Exercise. Write out the following listing's lines from the one with "The gripper's frame" to the one with "Distance lens to pinch point: 98.9", exactly, with both included and no others.

··· Source records ···

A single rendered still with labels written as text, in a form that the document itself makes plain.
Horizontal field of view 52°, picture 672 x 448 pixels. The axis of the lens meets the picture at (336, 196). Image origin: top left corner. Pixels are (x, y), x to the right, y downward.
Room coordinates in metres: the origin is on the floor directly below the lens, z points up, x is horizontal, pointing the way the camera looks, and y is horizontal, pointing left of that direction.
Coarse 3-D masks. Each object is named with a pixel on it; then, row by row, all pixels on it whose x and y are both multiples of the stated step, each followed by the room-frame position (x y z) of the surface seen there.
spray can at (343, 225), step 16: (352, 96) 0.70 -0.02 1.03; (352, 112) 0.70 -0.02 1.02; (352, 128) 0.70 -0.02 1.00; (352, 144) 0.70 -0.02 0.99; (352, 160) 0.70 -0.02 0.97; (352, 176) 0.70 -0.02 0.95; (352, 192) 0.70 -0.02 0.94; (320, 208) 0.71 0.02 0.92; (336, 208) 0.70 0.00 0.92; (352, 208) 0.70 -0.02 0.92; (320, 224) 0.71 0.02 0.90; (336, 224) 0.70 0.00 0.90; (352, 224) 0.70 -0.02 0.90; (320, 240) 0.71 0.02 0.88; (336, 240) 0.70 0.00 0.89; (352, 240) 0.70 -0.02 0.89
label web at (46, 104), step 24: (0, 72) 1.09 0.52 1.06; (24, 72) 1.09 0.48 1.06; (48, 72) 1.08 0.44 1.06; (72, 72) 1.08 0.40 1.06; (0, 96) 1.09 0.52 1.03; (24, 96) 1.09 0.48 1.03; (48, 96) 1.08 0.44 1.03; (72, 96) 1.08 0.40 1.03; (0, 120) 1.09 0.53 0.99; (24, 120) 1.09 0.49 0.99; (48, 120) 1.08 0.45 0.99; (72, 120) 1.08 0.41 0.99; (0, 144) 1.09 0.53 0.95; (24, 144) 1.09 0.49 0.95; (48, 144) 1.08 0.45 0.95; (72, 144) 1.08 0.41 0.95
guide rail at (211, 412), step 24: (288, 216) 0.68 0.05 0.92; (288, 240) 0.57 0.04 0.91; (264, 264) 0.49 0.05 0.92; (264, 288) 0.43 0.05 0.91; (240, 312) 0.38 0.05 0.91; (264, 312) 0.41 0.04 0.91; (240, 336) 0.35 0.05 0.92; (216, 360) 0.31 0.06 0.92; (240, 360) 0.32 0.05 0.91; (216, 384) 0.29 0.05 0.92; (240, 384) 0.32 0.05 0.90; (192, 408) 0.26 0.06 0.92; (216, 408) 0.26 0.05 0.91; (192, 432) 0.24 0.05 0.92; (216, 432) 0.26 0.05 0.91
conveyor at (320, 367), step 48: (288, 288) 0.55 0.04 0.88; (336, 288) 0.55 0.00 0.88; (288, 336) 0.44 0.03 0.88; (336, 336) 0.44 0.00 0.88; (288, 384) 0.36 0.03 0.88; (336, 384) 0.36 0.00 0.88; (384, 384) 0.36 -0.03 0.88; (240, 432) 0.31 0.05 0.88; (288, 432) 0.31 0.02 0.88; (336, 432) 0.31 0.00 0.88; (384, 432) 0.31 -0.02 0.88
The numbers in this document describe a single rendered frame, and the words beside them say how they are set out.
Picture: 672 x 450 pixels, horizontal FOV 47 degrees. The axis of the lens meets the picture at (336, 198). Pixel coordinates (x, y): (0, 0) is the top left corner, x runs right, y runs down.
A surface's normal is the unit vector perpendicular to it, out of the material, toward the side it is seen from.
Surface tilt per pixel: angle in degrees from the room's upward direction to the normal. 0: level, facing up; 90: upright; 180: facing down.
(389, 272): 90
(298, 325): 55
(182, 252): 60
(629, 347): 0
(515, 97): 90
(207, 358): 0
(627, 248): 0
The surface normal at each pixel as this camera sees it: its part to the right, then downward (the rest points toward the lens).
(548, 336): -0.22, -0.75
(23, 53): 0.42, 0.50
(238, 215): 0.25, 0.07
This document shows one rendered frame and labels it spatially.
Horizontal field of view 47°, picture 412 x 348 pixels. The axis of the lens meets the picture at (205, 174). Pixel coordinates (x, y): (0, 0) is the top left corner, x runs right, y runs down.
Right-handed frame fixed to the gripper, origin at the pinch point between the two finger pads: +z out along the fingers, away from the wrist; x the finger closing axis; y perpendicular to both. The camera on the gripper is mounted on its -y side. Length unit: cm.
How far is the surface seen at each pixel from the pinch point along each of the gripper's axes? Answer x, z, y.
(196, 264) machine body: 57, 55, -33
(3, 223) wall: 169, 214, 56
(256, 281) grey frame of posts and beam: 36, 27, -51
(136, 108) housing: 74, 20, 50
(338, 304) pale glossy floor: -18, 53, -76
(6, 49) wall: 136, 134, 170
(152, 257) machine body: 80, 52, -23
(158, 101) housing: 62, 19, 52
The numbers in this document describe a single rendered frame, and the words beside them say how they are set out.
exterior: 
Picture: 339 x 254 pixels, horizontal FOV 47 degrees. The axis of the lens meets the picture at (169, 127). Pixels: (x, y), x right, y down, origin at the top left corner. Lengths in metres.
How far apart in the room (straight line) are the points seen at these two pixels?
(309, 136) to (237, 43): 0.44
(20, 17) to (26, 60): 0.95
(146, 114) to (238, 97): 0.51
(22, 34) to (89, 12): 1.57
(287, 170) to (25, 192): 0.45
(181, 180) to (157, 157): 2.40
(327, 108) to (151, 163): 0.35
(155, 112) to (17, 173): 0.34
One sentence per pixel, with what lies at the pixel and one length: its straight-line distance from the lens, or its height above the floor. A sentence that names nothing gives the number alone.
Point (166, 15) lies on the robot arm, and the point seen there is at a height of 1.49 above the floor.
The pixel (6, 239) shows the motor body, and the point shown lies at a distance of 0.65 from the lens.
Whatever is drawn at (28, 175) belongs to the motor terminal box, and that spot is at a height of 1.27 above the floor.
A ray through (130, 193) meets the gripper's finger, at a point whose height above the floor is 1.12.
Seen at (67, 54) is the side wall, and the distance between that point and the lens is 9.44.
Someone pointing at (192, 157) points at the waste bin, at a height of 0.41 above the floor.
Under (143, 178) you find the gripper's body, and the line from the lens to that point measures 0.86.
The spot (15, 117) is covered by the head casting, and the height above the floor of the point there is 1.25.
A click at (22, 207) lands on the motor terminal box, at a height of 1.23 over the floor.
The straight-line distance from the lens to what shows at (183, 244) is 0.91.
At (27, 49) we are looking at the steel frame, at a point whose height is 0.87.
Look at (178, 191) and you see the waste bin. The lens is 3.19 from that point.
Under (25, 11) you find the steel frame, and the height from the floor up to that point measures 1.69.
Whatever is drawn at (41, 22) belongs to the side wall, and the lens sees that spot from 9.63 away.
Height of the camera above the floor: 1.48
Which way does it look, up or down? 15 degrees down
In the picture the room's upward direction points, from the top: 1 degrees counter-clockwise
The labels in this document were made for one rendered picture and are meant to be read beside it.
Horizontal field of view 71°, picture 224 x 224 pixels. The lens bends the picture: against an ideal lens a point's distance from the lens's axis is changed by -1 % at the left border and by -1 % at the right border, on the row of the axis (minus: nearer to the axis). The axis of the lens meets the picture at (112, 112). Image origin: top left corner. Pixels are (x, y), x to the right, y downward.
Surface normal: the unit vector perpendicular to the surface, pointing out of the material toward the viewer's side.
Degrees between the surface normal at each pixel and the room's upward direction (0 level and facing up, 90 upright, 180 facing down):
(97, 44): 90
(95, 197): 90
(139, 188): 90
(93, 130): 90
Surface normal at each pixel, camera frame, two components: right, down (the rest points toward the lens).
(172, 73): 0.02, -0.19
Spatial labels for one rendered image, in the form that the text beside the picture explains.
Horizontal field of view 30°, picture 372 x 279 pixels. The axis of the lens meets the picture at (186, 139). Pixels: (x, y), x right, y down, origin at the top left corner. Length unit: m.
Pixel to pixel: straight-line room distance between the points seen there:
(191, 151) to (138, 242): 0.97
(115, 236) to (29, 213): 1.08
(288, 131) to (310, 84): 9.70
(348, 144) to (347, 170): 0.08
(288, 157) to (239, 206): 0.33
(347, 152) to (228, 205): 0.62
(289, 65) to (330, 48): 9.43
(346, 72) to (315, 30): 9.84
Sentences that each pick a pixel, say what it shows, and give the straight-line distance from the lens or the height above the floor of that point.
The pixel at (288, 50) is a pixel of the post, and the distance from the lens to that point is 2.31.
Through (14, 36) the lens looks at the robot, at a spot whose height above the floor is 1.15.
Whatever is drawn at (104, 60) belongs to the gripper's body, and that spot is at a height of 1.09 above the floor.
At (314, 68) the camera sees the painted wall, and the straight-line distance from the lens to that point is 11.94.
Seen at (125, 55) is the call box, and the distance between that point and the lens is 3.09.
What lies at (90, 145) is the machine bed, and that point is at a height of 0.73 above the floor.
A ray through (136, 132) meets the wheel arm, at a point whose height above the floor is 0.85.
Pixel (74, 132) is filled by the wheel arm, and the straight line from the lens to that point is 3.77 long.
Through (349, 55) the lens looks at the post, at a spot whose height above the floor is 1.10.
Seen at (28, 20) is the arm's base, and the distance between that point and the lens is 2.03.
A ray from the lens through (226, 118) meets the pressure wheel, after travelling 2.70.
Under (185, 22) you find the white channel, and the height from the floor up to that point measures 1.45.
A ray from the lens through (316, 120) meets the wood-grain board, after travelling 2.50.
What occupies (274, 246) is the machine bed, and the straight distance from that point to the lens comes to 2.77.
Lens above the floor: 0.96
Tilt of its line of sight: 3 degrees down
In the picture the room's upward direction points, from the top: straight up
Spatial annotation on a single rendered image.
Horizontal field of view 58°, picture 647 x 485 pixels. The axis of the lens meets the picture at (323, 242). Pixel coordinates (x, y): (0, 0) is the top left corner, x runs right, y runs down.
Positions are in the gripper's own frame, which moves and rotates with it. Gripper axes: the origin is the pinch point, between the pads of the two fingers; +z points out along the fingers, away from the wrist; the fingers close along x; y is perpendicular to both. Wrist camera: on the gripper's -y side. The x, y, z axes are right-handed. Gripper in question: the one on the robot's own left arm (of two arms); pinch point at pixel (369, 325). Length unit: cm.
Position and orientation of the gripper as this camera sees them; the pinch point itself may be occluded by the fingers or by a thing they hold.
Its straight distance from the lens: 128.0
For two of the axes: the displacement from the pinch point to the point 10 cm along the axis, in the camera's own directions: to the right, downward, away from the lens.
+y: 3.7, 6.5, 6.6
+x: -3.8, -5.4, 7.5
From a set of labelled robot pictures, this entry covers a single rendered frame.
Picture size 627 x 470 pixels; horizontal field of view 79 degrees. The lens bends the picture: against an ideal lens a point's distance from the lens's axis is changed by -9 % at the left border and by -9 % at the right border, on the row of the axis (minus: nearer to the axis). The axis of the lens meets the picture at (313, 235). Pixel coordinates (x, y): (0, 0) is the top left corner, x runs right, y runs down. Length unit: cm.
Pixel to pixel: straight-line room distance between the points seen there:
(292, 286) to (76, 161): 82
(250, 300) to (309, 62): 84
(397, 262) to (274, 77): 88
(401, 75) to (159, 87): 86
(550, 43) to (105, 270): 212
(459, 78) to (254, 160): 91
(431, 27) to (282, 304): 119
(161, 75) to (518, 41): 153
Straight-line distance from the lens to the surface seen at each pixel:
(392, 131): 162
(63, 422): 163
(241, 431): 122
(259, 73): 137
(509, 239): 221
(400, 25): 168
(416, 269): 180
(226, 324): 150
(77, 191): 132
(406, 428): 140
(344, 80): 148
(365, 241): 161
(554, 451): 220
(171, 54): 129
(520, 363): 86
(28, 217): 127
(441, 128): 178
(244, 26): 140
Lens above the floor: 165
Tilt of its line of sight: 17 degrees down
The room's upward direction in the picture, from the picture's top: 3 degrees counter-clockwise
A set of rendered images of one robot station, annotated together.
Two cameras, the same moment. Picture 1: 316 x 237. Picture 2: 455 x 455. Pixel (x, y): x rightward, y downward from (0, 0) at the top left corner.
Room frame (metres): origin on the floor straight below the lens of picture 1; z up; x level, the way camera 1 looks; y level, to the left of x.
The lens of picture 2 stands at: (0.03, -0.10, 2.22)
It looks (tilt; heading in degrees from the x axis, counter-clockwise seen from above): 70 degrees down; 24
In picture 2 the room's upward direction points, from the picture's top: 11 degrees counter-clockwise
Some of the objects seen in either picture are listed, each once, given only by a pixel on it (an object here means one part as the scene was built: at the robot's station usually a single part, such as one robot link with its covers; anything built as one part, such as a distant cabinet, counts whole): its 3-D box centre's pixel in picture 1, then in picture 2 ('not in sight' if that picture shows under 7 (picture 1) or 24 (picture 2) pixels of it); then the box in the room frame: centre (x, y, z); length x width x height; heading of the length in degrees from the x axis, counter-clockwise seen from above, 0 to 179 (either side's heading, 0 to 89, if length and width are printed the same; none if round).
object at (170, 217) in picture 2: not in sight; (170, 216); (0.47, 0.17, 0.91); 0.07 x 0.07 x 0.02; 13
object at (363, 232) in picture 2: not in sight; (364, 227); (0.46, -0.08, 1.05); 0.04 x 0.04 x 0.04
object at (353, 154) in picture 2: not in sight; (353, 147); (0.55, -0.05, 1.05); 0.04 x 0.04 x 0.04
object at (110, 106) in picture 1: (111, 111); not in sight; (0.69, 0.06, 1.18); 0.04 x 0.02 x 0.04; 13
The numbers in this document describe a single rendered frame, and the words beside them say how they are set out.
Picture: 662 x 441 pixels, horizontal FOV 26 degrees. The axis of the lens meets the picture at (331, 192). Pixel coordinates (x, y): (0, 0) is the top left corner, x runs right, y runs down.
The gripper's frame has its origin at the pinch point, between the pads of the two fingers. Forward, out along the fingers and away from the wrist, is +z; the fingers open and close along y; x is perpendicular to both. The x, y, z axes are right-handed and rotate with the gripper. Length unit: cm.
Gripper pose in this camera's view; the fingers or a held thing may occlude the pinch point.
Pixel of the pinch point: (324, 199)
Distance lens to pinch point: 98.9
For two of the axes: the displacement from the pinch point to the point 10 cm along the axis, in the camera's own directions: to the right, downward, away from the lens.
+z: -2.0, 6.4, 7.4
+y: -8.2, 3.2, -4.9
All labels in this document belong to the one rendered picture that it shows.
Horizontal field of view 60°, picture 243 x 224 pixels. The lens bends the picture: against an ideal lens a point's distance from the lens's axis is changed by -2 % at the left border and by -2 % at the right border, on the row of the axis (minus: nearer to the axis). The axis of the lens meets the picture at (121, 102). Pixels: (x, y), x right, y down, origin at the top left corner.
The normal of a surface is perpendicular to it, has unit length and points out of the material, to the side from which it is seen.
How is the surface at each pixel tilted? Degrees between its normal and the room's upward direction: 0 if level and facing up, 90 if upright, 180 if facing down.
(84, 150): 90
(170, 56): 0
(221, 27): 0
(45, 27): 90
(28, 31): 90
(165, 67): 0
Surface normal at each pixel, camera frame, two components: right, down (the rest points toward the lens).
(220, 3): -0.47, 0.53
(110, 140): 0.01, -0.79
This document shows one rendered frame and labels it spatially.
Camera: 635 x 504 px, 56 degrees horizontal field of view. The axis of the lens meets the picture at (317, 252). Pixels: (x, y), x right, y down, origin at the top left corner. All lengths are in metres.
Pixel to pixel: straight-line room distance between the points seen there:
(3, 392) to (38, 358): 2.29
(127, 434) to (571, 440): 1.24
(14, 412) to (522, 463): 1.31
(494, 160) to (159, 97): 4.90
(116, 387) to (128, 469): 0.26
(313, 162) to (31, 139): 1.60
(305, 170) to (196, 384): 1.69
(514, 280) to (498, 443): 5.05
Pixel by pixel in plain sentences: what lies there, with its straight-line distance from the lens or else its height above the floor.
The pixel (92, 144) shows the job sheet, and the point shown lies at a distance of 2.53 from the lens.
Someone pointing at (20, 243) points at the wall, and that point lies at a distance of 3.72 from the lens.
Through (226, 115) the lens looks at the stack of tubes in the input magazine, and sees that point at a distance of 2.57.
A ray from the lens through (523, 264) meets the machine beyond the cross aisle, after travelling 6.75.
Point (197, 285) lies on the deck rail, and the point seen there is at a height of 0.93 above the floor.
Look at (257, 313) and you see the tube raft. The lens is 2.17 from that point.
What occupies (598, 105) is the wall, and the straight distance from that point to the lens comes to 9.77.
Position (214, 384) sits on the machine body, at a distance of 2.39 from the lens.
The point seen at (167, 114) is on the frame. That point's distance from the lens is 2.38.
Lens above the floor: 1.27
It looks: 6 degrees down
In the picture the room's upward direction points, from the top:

···

Answer to this exercise.
The gripper's frame has its origin at the pinch point, between the pads of the two fingers. Forward, out along the fingers and away from the wrist, is +z; the fingers open and close along y; x is perpendicular to both. The x, y, z axes are right-handed and rotate with the gripper. Length unit: cm.
Gripper pose in this camera's view; the fingers or a held thing may occlude the pinch point.
Pixel of the pinch point: (324, 199)
Distance lens to pinch point: 98.9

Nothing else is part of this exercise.